Collaboration from diagnosis to clinic

Simon is a lead scientist on one such study right now. In collaboration with Ohio’s Nationwide Children’s Hospital, JAX is testing a gene therapy for PGAP3-Congenital Disorder of Glycosylation (PGAP3-CDG), a rare disease that affects just 65 people worldwide, the majority of them children. Patients typically present with developmental delays, intellectual disabilities, weak muscle tone, seizures and spasms. JAX and Nationwide are working on behalf of Moonshots for Unicorns, a nonprofit dedicated to finding a cure for the disease.

The project began in the JAX Center for Precision Genetics (JCPG) nomination portal, where foundations, clinicians and industry partners can nominate conditions to be considered for JAX’s portfolio of 50-plus ongoing genetic disease projects. RDTC scientists and the JCPG developed a mouse model for PGAP3 and confirmed that its symptoms were comparable to those observed in human patients, allowing them to quickly move to testing.

“Mouse modeling is where JAX really shines,” Simon said. “We can model these diseases in mice and test multiple potential therapies at once. We quickly discover what's working and what isn't, which enables us to tailor the treatments rapidly to move the progress forward.”

The first round of safety and efficacy testing involved introducing a healthy copy of the PGAP3 gene into the models. In less than four months, these tests identified a promising candidate that mitigates two key symptoms of PGAP3-CDG: elevated blood alkaline phosphatase and involuntary muscle contractions in the legs and arms.
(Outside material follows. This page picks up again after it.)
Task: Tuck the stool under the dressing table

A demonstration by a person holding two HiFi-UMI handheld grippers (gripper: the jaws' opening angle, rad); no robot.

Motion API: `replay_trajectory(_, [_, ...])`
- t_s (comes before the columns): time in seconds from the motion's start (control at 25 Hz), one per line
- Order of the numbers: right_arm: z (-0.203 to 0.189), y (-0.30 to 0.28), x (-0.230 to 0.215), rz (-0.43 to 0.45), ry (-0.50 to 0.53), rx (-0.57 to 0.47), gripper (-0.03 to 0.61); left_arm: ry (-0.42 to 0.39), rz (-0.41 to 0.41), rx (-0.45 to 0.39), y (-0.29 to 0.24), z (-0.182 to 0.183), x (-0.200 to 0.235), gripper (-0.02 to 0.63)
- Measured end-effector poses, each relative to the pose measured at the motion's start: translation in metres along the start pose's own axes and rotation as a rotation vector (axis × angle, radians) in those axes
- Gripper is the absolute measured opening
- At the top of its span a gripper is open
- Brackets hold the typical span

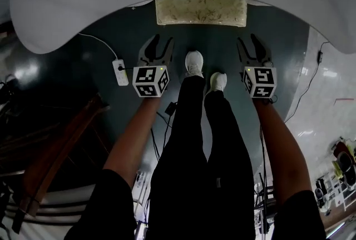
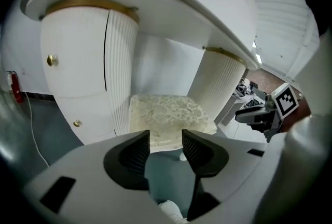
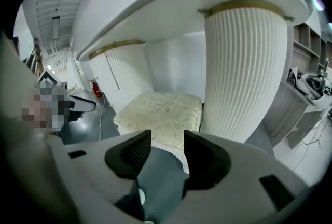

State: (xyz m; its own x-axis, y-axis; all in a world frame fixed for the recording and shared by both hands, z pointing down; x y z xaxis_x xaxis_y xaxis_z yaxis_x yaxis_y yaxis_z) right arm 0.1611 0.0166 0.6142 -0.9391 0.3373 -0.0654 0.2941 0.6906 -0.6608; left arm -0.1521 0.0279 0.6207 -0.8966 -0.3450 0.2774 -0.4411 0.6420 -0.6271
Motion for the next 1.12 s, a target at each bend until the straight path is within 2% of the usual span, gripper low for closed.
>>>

Next, the therapy will undergo further testing to determine the maximum safe, effective dosage and best methods for delivering it.

Conversations are also underway to develop an additional disease model for PGAP3 using a new patient allele, which will open more avenues for JAX’s cutting-edge technologies and collaborations.
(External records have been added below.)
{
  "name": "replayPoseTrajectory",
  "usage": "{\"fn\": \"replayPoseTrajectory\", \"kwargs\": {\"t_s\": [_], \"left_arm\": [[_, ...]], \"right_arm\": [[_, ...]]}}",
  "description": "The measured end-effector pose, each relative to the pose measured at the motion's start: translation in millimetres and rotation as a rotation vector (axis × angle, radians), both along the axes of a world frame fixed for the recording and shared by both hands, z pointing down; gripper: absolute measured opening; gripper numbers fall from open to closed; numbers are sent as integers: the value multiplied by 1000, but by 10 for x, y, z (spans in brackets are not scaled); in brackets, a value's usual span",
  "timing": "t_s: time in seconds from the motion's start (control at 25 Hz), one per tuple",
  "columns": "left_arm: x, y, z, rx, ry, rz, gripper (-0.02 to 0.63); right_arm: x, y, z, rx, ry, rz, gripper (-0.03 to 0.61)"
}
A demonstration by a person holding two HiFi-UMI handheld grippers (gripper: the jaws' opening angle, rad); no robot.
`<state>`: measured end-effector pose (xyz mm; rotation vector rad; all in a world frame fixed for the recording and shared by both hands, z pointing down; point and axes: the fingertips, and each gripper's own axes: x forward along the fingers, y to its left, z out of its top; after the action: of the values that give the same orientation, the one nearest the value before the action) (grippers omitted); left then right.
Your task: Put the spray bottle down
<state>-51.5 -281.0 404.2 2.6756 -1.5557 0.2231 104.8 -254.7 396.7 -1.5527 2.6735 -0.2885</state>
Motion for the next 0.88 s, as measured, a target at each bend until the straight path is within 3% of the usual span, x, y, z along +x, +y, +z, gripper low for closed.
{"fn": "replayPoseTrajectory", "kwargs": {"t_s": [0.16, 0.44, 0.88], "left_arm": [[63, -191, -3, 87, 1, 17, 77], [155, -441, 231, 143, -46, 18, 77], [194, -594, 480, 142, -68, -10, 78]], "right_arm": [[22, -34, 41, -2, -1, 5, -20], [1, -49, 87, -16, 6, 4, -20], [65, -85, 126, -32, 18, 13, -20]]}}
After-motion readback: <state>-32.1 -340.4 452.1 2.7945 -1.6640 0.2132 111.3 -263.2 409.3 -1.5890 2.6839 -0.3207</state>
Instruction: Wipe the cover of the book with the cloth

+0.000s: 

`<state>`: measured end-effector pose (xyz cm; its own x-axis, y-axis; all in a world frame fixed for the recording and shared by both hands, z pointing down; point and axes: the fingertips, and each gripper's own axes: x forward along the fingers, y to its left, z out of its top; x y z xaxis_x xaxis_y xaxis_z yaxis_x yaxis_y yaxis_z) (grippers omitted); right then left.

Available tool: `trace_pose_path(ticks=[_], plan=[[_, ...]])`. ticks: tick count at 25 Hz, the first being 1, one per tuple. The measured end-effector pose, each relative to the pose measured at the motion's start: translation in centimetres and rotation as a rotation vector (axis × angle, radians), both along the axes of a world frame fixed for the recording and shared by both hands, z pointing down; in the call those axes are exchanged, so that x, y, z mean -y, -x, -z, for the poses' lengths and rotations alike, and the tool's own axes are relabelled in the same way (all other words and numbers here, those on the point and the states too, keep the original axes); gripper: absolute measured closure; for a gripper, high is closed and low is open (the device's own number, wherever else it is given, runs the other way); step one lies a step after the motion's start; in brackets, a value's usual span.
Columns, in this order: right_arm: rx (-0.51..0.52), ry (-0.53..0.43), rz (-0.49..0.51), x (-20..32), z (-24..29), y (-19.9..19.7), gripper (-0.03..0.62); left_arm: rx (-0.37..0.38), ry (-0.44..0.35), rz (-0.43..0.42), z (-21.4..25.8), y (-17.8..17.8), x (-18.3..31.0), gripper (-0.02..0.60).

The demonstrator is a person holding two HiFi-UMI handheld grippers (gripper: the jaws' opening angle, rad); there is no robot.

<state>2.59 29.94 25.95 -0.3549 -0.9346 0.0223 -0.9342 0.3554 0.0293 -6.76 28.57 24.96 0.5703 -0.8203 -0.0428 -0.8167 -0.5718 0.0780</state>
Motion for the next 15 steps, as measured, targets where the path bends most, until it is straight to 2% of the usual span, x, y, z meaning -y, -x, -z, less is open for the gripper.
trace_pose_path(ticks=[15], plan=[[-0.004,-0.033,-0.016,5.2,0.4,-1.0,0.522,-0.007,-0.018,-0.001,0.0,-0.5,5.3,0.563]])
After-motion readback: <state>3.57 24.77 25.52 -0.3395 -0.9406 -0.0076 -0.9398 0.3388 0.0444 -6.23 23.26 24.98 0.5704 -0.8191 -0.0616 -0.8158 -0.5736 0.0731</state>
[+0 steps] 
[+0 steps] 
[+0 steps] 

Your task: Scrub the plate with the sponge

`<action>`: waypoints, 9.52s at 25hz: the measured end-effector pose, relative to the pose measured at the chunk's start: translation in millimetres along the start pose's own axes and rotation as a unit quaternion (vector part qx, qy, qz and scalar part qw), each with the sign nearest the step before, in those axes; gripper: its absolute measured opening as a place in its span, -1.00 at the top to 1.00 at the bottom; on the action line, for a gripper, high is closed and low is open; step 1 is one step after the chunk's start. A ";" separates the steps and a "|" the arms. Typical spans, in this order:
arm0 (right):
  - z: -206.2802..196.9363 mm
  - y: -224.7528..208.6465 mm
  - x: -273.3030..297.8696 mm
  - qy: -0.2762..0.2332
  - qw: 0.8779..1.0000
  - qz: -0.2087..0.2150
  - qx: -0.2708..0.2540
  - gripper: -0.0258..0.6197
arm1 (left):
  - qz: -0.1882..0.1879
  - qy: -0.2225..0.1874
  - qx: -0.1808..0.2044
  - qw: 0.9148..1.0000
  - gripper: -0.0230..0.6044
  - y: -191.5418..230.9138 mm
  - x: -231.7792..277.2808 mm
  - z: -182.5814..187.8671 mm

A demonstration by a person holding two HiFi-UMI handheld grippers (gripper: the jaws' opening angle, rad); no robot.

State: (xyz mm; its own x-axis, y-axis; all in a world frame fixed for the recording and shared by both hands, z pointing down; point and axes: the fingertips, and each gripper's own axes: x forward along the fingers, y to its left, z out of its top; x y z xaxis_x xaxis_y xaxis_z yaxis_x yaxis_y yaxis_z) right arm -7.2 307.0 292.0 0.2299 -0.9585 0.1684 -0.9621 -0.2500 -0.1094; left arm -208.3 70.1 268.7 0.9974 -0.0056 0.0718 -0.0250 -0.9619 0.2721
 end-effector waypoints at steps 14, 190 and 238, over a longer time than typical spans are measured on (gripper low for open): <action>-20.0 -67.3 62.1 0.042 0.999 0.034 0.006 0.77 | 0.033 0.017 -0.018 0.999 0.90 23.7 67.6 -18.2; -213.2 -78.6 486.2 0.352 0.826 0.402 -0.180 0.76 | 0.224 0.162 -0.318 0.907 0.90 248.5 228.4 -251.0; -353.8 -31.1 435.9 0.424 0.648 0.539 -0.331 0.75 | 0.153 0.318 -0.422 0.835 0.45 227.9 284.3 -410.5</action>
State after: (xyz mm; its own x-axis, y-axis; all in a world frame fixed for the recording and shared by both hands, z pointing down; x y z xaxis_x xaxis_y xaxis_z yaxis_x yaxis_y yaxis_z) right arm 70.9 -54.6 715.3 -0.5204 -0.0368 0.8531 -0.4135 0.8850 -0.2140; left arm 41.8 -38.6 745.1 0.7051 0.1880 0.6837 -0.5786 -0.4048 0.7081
JAX is actively fundraising for the RDTC, as private donations provide a level of flexibility that other funding sources do not. Simon said private gifts also allow scientists to follow unexpected leads as research unfolds.
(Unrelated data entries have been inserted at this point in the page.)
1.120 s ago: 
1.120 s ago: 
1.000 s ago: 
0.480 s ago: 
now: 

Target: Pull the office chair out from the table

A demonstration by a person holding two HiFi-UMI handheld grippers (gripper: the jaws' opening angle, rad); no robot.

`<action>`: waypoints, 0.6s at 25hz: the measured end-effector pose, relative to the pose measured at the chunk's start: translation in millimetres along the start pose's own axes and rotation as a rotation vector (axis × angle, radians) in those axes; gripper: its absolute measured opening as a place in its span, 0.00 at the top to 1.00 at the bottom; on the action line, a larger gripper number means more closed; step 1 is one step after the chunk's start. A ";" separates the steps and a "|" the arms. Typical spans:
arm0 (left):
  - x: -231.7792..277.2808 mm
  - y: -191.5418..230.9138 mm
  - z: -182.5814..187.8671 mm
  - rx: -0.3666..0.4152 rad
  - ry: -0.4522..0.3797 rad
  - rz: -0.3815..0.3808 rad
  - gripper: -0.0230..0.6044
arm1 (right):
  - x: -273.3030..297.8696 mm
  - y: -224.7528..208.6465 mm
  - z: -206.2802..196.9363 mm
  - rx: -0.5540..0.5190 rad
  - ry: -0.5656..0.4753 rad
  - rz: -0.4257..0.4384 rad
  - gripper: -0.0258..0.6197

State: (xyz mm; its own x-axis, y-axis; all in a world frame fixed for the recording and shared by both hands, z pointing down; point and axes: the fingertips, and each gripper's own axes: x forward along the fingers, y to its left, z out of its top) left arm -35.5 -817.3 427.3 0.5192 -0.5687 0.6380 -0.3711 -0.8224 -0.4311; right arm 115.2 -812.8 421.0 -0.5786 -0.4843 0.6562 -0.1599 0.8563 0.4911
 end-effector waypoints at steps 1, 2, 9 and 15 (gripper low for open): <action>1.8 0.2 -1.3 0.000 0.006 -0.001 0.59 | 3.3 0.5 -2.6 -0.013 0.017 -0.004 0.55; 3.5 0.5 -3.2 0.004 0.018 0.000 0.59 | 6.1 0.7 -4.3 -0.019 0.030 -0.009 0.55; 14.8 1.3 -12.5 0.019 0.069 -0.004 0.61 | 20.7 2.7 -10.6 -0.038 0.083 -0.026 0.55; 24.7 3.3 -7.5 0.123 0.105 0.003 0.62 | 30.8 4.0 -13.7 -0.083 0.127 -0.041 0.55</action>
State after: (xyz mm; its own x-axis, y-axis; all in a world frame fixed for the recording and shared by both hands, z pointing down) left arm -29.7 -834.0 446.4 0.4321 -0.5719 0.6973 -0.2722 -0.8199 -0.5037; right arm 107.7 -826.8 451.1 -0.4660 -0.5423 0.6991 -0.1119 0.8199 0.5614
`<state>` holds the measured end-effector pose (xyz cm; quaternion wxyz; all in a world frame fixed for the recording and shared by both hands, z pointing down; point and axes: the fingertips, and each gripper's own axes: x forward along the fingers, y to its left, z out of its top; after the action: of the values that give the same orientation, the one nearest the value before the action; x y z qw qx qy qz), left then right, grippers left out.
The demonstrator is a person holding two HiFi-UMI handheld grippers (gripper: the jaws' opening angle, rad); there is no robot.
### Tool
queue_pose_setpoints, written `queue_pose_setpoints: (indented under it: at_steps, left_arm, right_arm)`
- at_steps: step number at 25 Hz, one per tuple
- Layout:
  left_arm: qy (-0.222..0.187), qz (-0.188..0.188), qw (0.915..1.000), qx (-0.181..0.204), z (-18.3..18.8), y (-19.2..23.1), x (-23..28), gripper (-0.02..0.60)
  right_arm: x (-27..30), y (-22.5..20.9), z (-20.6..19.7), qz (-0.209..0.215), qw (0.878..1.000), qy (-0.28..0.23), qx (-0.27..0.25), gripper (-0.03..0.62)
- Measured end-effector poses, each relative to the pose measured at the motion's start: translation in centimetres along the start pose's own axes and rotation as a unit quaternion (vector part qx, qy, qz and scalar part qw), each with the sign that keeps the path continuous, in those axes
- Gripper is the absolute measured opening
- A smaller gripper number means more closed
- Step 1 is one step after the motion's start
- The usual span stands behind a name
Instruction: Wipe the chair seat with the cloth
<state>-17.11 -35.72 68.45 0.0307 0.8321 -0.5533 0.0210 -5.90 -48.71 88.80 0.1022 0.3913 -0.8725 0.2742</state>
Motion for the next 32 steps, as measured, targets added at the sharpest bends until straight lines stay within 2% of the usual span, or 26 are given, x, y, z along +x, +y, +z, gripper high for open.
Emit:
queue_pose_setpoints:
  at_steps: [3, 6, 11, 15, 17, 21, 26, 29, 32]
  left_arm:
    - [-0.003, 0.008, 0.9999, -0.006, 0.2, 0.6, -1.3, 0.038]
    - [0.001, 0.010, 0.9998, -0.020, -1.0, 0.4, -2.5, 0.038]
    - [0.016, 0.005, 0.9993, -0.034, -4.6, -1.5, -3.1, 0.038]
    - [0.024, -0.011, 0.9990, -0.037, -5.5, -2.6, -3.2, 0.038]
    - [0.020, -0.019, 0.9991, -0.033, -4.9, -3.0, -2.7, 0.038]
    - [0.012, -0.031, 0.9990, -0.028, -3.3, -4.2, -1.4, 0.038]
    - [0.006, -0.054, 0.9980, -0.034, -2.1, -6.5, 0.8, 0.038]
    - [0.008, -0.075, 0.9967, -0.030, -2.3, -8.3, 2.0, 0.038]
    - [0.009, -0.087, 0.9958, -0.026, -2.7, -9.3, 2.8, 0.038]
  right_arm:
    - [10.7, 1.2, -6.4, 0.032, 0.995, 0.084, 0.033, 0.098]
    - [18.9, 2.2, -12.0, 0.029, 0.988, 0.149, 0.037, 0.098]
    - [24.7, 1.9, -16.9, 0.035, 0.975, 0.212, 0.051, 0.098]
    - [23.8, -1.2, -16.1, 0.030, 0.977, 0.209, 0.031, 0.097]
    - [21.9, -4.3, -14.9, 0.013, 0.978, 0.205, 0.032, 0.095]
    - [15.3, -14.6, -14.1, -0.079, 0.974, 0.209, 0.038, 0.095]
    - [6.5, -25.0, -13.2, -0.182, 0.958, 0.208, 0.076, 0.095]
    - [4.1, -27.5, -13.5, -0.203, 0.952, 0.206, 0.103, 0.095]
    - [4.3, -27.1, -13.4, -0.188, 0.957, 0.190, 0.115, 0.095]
“Philanthropy gives us wiggle room, so that if we see something really interesting that wasn’t in our original plan, we can pursue it versus having to abandon it even if we know it’s a gold-star win.”

After a rare disease like PGAP3 is diagnosed, a viable clinical treatment often can take a decade or more to implement. Simon is hopeful that these rounds of testing JAX’s PGAP3 candidate will produce a clinical-grade gene therapy that patients could receive in a small-scale safety study, potentially accelerating that timeline. If these initial studies are successful, JAX will submit a request to the U.S. Food and Drug Administration to begin preclinical work.

‘All the special ingredients in one place’

The success of the PGAP3 project to date demonstrates what’s possible when JAX puts the full weight of its scientists, resources and collaborative partners behind diseases both rare and common.

The bridge from rare disease to common health challenges begins with the idea that genes do not function in isolation. They act in concert with one another to produce different biological functions. JAX is uniquely equipped to follow the variances in what Simon refers to as the “musical choir” of our genes.

“There are many genes [other than PGAP3] involved in Congenital Disorder of Glycosylation,” he said. “Many of them fall on the same pathway. If you find a drug that treats one of them, chances are you can translate it to at least a few others, if not all. That’s how you go from treating a few hundred patients to treating thousands.”

Simon is confident the project could only have moved this quickly at JAX, where the team has access to mouse resources, connections to clinical partners pushing the boundary of gene therapy on behalf of their patients, and a world-class reputation for how well its gene therapy studies are designed.

“We have all the special ingredients in one place,” Simon said. “And we are always thinking about how to scale our discoveries. We don’t just want to create one therapy that helps one person; we want a game plan for every kid who comes into the clinic seeking help and answers.”